Tú sabes, Señor, que en aquel día, a medida que hablábamos de estas cosas, más vil nos parecía este mundo con todos sus deleites. Mi madre me dijo entonces: “Hijo, en lo que me concierne, nada me deleita ya en esta vida. No sé ya qué hago en ella ni por qué estoy aquí.

 

Una sola cosa había por la que deseaba detenerme un poco en esta vida: era verte católico antes de morir. Superabundantemente me ha concedido esto mi Dios, pues te veo siervo suyo, despreciando la felicidad terrena. ¿Qué hago, pues, aquí?” Apenas pasados cinco días, cayó enferma y perdió por un poco los sentidos. Al volver en sí, nos dijo: “¿Dónde estaba?” Después añadió: “Enterraréis aquí a vuestra madre”. Mi hermano parecía desearle como cosa más feliz morir en la patria y no en tierras tan lejanas. Al oírlo ella, lo reprendió con la mirada; y mirándome después a mí, dijo: “Enterrad este cuerpo en cualquier parte, ni os preocupe más su cuidado.
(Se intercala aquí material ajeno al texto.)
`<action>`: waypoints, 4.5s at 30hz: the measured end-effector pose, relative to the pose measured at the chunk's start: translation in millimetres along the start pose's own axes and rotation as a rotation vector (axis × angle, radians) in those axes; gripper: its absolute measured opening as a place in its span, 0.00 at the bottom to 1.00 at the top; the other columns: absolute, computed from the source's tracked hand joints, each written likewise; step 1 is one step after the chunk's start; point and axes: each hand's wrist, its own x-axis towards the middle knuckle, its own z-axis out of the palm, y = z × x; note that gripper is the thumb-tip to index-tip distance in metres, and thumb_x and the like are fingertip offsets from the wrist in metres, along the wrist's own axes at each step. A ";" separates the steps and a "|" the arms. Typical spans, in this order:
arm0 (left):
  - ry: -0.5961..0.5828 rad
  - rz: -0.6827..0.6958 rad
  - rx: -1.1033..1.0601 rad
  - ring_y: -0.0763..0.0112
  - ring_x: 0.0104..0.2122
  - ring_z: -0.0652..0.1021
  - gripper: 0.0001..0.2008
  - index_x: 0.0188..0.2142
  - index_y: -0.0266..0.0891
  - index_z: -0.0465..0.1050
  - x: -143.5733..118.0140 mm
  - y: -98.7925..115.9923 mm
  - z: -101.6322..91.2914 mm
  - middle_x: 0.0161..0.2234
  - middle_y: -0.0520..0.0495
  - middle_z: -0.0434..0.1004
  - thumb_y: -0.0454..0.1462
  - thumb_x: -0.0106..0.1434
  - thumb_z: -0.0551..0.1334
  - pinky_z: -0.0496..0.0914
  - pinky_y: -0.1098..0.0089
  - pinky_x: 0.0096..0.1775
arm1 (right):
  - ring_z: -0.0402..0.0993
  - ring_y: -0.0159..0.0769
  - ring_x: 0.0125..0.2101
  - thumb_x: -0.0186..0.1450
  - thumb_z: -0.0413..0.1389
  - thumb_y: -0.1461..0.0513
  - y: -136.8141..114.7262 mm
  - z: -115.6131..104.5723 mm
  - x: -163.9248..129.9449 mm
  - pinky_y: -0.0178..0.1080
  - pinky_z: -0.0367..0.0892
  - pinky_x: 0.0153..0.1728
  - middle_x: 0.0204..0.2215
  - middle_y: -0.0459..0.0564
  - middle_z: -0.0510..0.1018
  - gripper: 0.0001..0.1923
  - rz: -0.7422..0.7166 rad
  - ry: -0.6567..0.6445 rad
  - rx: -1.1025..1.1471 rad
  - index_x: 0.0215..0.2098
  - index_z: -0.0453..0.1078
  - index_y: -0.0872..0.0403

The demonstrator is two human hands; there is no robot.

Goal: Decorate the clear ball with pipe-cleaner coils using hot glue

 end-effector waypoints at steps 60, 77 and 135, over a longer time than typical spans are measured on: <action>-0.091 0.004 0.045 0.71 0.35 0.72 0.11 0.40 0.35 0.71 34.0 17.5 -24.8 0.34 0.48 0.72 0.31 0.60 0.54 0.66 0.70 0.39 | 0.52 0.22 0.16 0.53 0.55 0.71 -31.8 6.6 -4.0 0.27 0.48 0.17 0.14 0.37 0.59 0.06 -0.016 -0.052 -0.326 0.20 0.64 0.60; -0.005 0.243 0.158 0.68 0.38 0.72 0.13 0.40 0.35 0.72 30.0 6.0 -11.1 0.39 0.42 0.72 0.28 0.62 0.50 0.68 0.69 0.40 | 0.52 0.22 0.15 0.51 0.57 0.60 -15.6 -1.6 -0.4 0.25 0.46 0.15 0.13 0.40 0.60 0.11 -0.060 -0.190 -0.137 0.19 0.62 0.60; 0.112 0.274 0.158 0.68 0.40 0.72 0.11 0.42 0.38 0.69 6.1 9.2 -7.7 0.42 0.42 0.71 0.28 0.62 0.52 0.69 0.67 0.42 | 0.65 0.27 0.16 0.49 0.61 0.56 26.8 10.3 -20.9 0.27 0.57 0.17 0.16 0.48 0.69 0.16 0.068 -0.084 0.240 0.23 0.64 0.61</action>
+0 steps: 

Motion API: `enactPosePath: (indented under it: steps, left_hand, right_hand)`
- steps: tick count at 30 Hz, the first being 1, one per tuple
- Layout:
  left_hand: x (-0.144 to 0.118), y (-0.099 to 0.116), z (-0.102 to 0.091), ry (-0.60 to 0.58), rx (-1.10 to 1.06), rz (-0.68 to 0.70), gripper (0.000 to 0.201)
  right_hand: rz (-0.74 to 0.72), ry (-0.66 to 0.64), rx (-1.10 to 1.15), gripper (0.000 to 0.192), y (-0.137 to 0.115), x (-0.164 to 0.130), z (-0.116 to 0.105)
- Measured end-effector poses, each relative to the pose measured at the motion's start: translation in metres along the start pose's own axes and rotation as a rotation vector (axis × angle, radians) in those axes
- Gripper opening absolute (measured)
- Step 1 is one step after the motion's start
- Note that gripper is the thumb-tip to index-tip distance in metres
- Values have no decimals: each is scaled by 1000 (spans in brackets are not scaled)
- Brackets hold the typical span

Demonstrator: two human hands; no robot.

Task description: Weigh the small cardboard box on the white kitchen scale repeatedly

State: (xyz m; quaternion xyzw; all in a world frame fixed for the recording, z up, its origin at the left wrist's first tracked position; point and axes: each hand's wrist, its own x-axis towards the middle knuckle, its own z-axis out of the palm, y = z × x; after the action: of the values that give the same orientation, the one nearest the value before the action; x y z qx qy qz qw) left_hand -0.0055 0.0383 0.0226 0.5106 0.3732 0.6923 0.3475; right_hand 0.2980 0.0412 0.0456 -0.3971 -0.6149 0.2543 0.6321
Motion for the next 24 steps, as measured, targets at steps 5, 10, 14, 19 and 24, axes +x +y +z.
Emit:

Nada hay lejos para Dios, ni hay que temer que al fin del mundo ignore el lugar donde estoy para resucitarme. Solamente os ruego que os acordéis de mí ante el altar del Señor”.

 

* * *

 

Santa Mónica vio en este éxtasis maravillas de Dios tan grandes, que ni siquiera la compañía del hijo santo, por cuya conversión había rezado y llorado treinta años, la retenía ya en esta tierra. Quería ir al Cielo, pues sabía que junto a Dios estaría también más cerca del que tanto amaba.